Comfort can probably be integrated into this as well. If I understand the current set-up then if the journey is longer than threshold X and the comfort on the trip lower than threshold Y, then the passenger will not make the journey, correct? In that case it should be possible to just have different thresholds for the different types of passengers.

Best Regards,
Mark

jamespetts

Mark,

the routing is all found in path_explorer.cc. Be extremely careful with this, however, as it is very complicated and exceedingly highly optimised by Knightly some time ago. By all means have a go at changing the system on a branch if you like, but you will really need to know what you are doing if it has any prospect of working, and working within an acceptable performance envelope (which means being able to run without obvious slow-downs due to routing on a massive (4096 x 4096 or above) and very highly developed map - a very stiff challenge), as this is very complicated. Be very aware also of non-obvious consequences of any changes, which might be far more far-reaching than at first appear. I suggest making the minimum possible changes.

As to comfort, it currently has no effect on routing at all: only speed affects routing. One of the very many potential complexities of adding comfort is that passengersstill need to be able to compare journey times without comparing comfort when considering whether to board the immediately available transport or wait for something faster, which is a complicated area of the code all by itself. Currently, journey times are cached, and these very data are used for path-finding.

I should, in fairness to you, make clear that such a substantial change would need many months of very rigorous testing before being implemented, and might not be included at all if, following testing, it either cannot be made to work as fast or reliably as the current system, or it has too many adverse side-effects on gameplay. However, if you are interested in working on this matter in the knowledge of all that, then such a modification would be considered seriously for inclusion following rigorous testing.

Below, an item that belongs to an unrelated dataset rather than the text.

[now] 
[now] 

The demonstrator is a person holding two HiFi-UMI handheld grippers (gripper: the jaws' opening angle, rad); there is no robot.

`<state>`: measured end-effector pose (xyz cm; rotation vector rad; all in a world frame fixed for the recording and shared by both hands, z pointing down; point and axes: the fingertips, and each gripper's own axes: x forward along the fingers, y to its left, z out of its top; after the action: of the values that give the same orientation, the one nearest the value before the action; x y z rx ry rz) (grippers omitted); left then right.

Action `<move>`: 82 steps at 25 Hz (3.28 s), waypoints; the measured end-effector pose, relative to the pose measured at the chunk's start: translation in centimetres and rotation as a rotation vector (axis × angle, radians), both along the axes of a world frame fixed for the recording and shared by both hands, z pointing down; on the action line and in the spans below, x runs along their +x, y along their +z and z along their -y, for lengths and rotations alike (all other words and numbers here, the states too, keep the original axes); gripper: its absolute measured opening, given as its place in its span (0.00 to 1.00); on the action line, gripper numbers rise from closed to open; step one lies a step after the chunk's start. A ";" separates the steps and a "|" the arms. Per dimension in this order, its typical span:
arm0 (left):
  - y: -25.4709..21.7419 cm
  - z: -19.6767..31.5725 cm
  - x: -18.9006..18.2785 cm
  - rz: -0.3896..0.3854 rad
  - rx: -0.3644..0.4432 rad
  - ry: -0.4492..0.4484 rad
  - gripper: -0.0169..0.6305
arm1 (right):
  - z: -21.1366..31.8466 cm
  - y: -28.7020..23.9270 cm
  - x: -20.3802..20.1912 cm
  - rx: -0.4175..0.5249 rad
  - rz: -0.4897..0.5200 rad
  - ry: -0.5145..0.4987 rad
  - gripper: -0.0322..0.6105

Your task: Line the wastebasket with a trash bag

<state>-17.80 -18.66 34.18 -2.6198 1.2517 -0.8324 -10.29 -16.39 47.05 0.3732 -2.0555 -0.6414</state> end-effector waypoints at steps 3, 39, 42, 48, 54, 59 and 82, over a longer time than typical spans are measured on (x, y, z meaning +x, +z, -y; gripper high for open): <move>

Thank you for showing an interest in working on the code (although if you are keen to help with Experimental generally, you might want to consider working on one of these higher priority projects first, which I consider to be of greater benefit to Experimental, although you are of course free to choose to work on what you prefer).

archchancellor

Hi James,

Thanks for the information. I know it's a pretty scaly issue and at this point the only thing I aim to do is to look at the code and check whether any modifications are at all feasible. I'll keep you in the loop.